Antoine Arsan et son « éloge du haïku »

Encore un essai sur le haïku, direz-vous ? Le genre poétique n’en finit pas, en effet, de susciter commentaires et appréciations de toute nature.

Avec le livre d’Antoine Arsan, publié dans la prestigieuse collection blanche de Gallimard, on aborde le haiku par le biais « civilisationnel », comme l’a déjà fait le Brestois Alain Kervern dans son Histoire du haïku (éditions Skol Vreizh) et dans La cloche de Gion (éditions Folle avoine).

Antoine Arsan, pour sa part, souligne la rupture entre l’époque d’Edo (qui commence vers 1600) et les temps qui ont suivi l’ère Meiji (1868-1912). Chaque période a sa façon à elle d’appréhender le haïku. Dans la première, selon l’auteur, le haïku participe profondément de la culture japonaise notamment dans sa dimension spirituelle (même si on ne peut le réduire à cela). Dans la seconde, le haïku s’ouvre au monde, s’ouvre au « je » : le poète devient véritablement le témoin des troubles de son temps, ce que n’étaient pas les ermites ou les moines pérégrins de l’époque d’Edo. Du fonds de la pivoine/sort l’abeille/a contre-cœur », écrit Bashô au 17e siècle. Tandis qu’au 20e siècle, un haïjin japonais peut écrire :

  Dans un coin de mon ventre
il y a le ciel
de Pearl Harbour.

Rien de trop, éloge du haïku, Antoine Arsan, Gallimard, 95 pages, 11 euros.

Rien de trop, éloge du haïku, Antoine Arsan, Gallimard, 95 pages, 11 euros.

Antoine Arsan détaille, bien sûr, dans son livre tout ce qui fait le charme du haïku : son grain, son timbre, sa tonalité si particulière, sa capacité à cultiver l’intériorité, le lâcher prise, sa sensibilité au cycle inaltérable des saisons, son humour, parfois sa trivialité, son art de la divagation et à faire « vivre l’éternité en restant terre à terre ». Tout cela été développé par de nombreux essayistes mais il sait l’exprimer avec beaucoup de talent.

La poésie occidentale est-elle «  haïku-compatible » (permettez ce tic de langage contemporain) ? Difficilement, estime l’auteur, eu égard à « l’écart des cultures » du moins quand il s’agit du haïku classique.

Nous vivons dans une civilisation née d’un Dieu créateur où l’homme se perçoit comme un achèvement des espèces et se flatte de s’être détaché de la nature, ce vieux foyer de paganisme, avant de l’avoir dominée », estime Antoine Arsan.

Au Japon, où la Création ne signifie rien, la nature est sacrée depuis les origines.

Il n’y a que de rares exceptions en Occident.

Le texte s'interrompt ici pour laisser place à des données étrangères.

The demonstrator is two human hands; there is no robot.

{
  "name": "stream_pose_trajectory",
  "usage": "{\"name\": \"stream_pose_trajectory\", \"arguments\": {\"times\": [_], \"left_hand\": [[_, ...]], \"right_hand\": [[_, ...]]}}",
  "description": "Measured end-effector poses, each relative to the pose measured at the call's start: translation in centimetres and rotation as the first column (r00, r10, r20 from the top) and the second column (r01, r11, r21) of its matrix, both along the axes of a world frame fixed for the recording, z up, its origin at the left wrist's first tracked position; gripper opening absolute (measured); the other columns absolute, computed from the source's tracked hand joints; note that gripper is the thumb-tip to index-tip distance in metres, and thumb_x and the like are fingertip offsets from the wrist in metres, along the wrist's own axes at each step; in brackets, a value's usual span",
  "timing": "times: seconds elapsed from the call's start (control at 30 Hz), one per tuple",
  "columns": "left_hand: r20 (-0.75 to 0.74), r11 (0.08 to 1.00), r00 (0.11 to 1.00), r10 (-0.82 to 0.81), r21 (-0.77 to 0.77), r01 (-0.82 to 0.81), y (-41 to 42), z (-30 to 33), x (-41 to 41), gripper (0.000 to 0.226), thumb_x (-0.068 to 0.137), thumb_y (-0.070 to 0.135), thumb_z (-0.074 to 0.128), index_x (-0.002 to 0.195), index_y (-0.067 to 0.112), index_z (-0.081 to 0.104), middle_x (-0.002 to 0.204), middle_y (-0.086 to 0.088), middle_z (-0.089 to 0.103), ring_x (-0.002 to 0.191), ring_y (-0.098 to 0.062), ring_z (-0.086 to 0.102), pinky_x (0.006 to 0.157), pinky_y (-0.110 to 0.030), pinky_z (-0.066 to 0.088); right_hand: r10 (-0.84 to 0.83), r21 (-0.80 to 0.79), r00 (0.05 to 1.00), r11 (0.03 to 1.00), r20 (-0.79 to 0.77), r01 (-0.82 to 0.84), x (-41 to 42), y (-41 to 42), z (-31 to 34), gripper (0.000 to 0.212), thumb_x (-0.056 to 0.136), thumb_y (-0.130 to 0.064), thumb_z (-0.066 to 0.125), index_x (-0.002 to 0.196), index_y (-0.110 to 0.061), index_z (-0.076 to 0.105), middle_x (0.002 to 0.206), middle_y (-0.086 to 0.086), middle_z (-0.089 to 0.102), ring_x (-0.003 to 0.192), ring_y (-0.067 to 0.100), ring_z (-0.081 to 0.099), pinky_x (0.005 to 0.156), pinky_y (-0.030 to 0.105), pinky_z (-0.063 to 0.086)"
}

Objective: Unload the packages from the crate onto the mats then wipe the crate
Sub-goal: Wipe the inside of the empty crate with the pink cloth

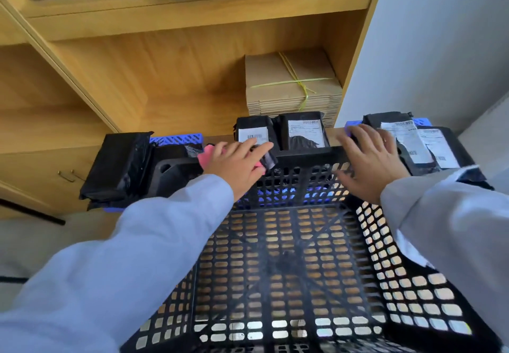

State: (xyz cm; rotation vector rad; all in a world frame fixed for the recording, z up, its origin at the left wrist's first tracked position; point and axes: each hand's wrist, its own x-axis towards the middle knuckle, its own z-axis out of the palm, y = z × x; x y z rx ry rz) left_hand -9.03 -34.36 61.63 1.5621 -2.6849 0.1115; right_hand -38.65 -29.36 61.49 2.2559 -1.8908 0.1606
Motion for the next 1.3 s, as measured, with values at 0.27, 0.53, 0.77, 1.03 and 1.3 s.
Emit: {"name": "stream_pose_trajectory", "arguments": {"times": [0.27, 0.53, 0.77, 1.03, 1.3], "left_hand": [[0.034, 0.978, 0.999, -0.018, -0.209, 0.025, -0.5, -1.4, -0.9, 0.041, 0.083, 0.043, 0.063, 0.118, 0.021, 0.061, 0.097, 0.001, 0.067, 0.086, -0.024, 0.064, 0.077, -0.037, 0.046], [0.033, 0.958, 0.996, -0.084, -0.273, 0.09, -1.0, -1.7, 1.3, 0.047, 0.078, 0.044, 0.071, 0.118, 0.023, 0.06, 0.092, 0.003, 0.065, 0.08, -0.024, 0.063, 0.071, -0.037, 0.044], [0.129, 0.996, 0.988, 0.086, -0.022, -0.083, -0.8, 0.1, 9.3, 0.051, 0.095, 0.04, 0.052, 0.141, 0.031, 0.032, 0.139, 0.009, 0.045, 0.123, -0.021, 0.047, 0.099, -0.036, 0.033], [0.183, 0.816, 0.865, 0.467, 0.289, -0.501, -0.3, 2.6, 10.7, 0.064, 0.087, -0.003, 0.053, 0.136, 0.031, 0.03, 0.138, 0.001, 0.034, 0.124, -0.03, 0.035, 0.075, -0.044, 0.042], [-0.189, 0.59, 0.597, 0.78, 0.538, -0.602, 1.9, 2.9, 11.7, 0.058, 0.099, 0.008, 0.042, 0.146, 0.038, 0.026, 0.151, -0.008, 0.03, 0.116, -0.039, 0.051, 0.077, -0.037, 0.043]], "right_hand": [[-0.124, 0.073, 0.857, 0.992, 0.501, 0.101, 13.7, -8.4, 1.7, 0.031, 0.099, -0.027, 0.038, 0.092, -0.01, 0.063, 0.099, 0.009, 0.067, 0.104, 0.033, 0.054, 0.096, 0.043, 0.032], [-0.246, 0.271, 0.837, 0.955, 0.488, 0.123, 14.5, -10.7, 0.2, 0.063, 0.098, -0.061, 0.027, 0.072, -0.012, 0.057, 0.076, 0.012, 0.062, 0.075, 0.034, 0.057, 0.068, 0.037, 0.044], [-0.273, 0.328, 0.873, 0.934, 0.403, 0.14, 14.5, -10.7, 0.2, 0.07, 0.097, -0.063, 0.023, 0.084, -0.007, 0.063, 0.078, 0.011, 0.061, 0.075, 0.033, 0.056, 0.07, 0.038, 0.045], [-0.279, 0.306, 0.868, 0.939, 0.41, 0.158, 14.6, -10.6, 0.5, 0.061, 0.098, -0.058, 0.029, 0.09, -0.007, 0.062, 0.079, 0.011, 0.056, 0.074, 0.032, 0.052, 0.067, 0.035, 0.04], [-0.261, 0.269, 0.873, 0.95, 0.411, 0.157, 14.7, -10.4, 0.6, 0.055, 0.098, -0.052, 0.032, 0.082, -0.007, 0.059, 0.068, 0.008, 0.048, 0.071, 0.032, 0.051, 0.066, 0.034, 0.038]]}}
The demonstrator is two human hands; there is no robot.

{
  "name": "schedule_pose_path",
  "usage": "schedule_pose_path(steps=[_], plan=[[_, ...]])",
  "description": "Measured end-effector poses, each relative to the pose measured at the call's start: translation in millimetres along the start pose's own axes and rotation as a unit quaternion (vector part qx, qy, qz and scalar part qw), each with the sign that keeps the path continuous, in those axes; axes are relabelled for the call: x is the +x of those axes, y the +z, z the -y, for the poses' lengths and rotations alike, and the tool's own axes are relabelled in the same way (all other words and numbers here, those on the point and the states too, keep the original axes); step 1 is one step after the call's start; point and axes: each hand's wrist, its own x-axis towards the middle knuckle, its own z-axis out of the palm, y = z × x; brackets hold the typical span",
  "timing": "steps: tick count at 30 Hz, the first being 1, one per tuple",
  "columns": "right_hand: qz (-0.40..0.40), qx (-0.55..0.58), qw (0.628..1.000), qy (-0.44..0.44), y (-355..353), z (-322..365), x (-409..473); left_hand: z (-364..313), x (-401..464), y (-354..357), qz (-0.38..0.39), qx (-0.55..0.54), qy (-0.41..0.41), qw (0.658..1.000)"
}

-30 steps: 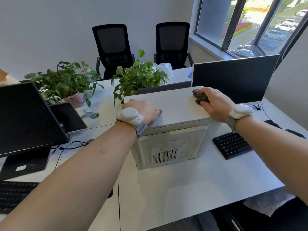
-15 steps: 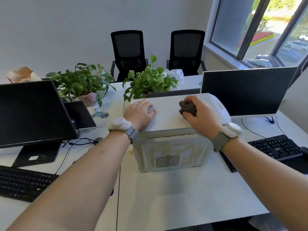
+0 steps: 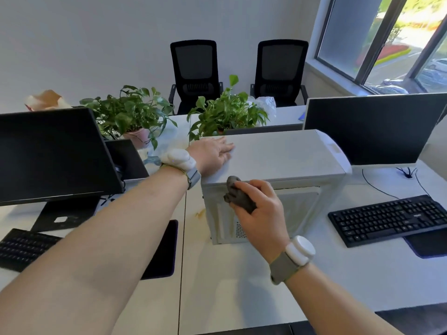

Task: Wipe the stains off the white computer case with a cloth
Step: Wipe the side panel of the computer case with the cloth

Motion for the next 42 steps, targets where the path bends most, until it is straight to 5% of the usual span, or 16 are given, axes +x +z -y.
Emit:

L’auteur souligne en particulier ces « collines, sources, bois sacrés » qui participaient de la civilisation des Celtes. Sur un autre registre, il rappelle que chez nous « le poète change l’ordre établi, on attend de lui un nouveau regard sur le monde alors que le haïku s’inscrit dans le quotidien sans relever de l’historicité ».

Ce profond fossé culturel amène Antoine Arsan amène à considérer que le poème court peut être cet « avatar du haïku » parce que « plus accessible, moins ambitieux que le haïku, il est à, la fois école de légèreté et apprentissage permanent, long cheminement qui permet l’errance du regard jusqu’à rencontrer le caillou blanc ». Et il cite à tire d’exemple ce poème court d’Octavio Paz :

Crépuscule
l’oiseau sur la clôture
un contemporain.

Cet « éloge du haïku » maintient donc surtout le haïku dans le terreau qui l’a vu naître, ceci en dépit d’un constat que l’on peut faire aujourd’hui : la mondialisation galopante de ce genre poétique.